> [Task goal]: Drop the pictures and restate the rest of the listing word for word.

> [Information supplied]:
------------------------------------------------------------

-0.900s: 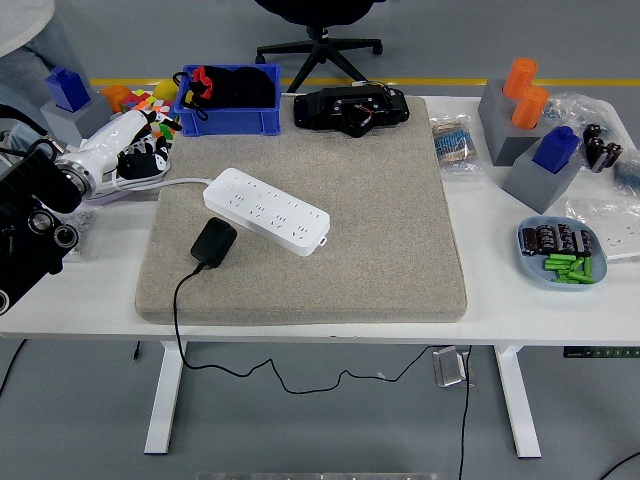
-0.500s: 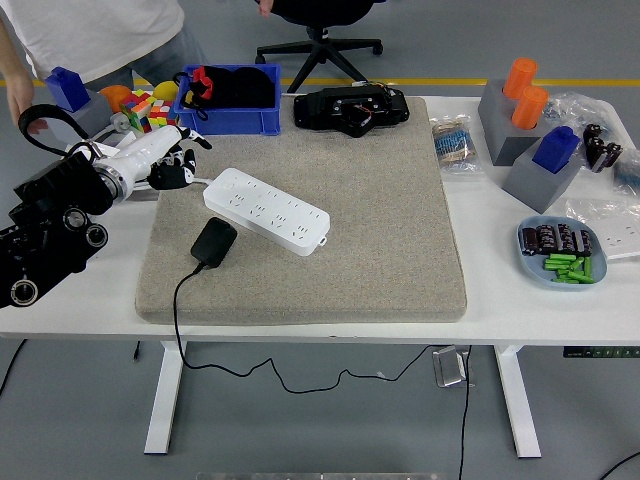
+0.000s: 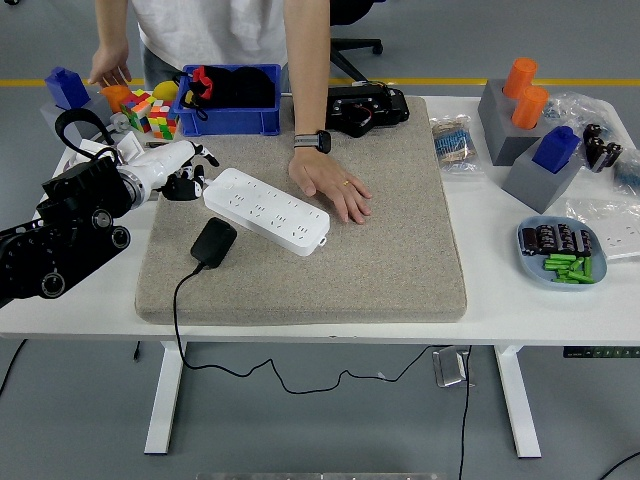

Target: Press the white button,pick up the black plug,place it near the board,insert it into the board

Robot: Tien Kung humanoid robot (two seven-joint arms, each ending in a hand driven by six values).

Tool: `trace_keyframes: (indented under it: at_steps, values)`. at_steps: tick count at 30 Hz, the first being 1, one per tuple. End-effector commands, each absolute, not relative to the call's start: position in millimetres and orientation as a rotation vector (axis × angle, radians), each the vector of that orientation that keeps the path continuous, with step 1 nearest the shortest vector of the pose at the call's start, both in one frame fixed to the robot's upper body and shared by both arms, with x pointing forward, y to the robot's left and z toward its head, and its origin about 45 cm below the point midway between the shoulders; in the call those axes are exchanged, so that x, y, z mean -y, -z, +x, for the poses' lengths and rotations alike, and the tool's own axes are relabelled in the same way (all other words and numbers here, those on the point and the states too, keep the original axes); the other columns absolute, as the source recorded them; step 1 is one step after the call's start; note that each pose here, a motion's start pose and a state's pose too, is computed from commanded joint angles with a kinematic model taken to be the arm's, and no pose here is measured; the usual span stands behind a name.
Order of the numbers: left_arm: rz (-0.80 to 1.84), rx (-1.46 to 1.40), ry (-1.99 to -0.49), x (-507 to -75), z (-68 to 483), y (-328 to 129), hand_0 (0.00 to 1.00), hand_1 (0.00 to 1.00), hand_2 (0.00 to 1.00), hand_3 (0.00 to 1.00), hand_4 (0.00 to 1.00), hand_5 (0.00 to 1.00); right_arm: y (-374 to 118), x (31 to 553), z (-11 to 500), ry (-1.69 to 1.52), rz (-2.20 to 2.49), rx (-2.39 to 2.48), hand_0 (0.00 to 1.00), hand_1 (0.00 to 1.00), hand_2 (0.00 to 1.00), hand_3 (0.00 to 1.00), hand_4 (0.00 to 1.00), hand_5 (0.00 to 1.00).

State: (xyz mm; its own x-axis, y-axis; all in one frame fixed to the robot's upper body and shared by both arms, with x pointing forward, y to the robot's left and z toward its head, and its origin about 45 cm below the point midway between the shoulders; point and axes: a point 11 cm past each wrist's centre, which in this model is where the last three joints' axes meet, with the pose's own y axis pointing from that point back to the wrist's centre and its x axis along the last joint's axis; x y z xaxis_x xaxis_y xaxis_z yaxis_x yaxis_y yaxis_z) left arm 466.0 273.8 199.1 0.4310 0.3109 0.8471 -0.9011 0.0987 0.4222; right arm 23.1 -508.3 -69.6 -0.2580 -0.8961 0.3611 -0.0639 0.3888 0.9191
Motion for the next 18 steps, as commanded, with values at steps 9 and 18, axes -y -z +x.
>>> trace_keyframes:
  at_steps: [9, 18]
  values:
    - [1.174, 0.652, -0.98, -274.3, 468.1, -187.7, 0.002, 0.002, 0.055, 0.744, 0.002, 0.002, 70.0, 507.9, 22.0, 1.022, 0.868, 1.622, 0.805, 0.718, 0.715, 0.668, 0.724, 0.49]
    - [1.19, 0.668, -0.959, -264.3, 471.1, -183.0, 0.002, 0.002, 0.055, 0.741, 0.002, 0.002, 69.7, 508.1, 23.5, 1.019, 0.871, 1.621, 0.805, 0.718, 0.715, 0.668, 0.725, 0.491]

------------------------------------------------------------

> [Response for this exercise]:
-0.900s: 
-0.500s: 
+0.000s: 

Target: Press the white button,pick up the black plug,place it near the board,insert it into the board

Robot: Tien Kung humanoid robot (two seven-joint arms, each ending in a hand driven by six values).

Tool: `trace_keyframes: (indented under it: at_steps, values)`. at_steps: tick count at 30 Hz, the first being 1, one per tuple. End-effector commands, each absolute, not relative to the call's start: position in millimetres and orientation as a rotation vector (axis × angle, radians), each the vector of that orientation that keeps the path continuous, with step 1 nearest the shortest vector of the pose at the call's start, both in one frame fixed to the robot's upper body and shared by both arms, with x pointing forward, y to the robot's left and z toward its head, and its origin about 45 cm below the point midway between the shoulders; in the call those axes are exchanged, so that x, y, z mean -y, -z, +x, for the poses' lengths and rotations alike, and the tool's own axes are relabelled in the same way (all other words and numbers here, those on the point and the states too, keep the original axes); the other columns absolute, as the source recorded them; step 1 is one step after the call's start; note that each pose here, a motion's start pose and a state's pose too, is computed from commanded joint angles with a kinematic model taken to be the arm's, and no pose here is measured; the usual span stands behind a name.
Order of the numbers: left_arm: rz (-0.80 to 1.84), rx (-1.46 to 1.40), ry (-1.99 to -0.49), x (-507 to -75), z (-68 to 483), y (-328 to 129), hand_0 (0.00 to 1.00), hand_1 (0.00 to 1.00), hand_2 (0.00 to 1.00), hand_3 (0.00 to 1.00), hand_4 (0.00 to 1.00), hand_5 (0.00 to 1.00); right_arm: y (-374 to 118), x (31 to 553), z (-11 to 500), ry (-1.69 to 1.52), rz (-2.20 to 2.49), rx (-2.39 to 2.48), hand_0 (0.00 to 1.00), hand_1 (0.00 to 1.00), hand_2 (0.00 to 1.00), hand_3 (0.00 to 1.00), hand_4 (0.00 to 1.00), hand_5 (0.00 to 1.00).

State: (xyz mm; its own x-axis, y-axis; all in one frame fixed to the robot's upper body and shared by both arms, with x pointing forward, y to the robot's left and z toward its head, and its origin about 45 cm below the point midway between the shoulders; point and axes: a point 11 cm past each wrist's centre, which in this model is where the last three joints' axes meet, with the pose's own y axis pointing from that point back to the wrist's centre and its x axis along the last joint's axis; x y z xaxis_x xaxis_y xaxis_z yaxis_x yaxis_y yaxis_z) left arm 466.0 273.8 199.1 0.4310 0.3109 0.8471 -0.9011 0.0987 0.4222; right arm 23.1 -508.3 -69.6 -0.2580 -0.8961 0.3611 -0.0639 0.3888 0.9191
Motion for the next 18 steps, as commanded, with values at steps 9 and 18, axes -y -z +x.
>>> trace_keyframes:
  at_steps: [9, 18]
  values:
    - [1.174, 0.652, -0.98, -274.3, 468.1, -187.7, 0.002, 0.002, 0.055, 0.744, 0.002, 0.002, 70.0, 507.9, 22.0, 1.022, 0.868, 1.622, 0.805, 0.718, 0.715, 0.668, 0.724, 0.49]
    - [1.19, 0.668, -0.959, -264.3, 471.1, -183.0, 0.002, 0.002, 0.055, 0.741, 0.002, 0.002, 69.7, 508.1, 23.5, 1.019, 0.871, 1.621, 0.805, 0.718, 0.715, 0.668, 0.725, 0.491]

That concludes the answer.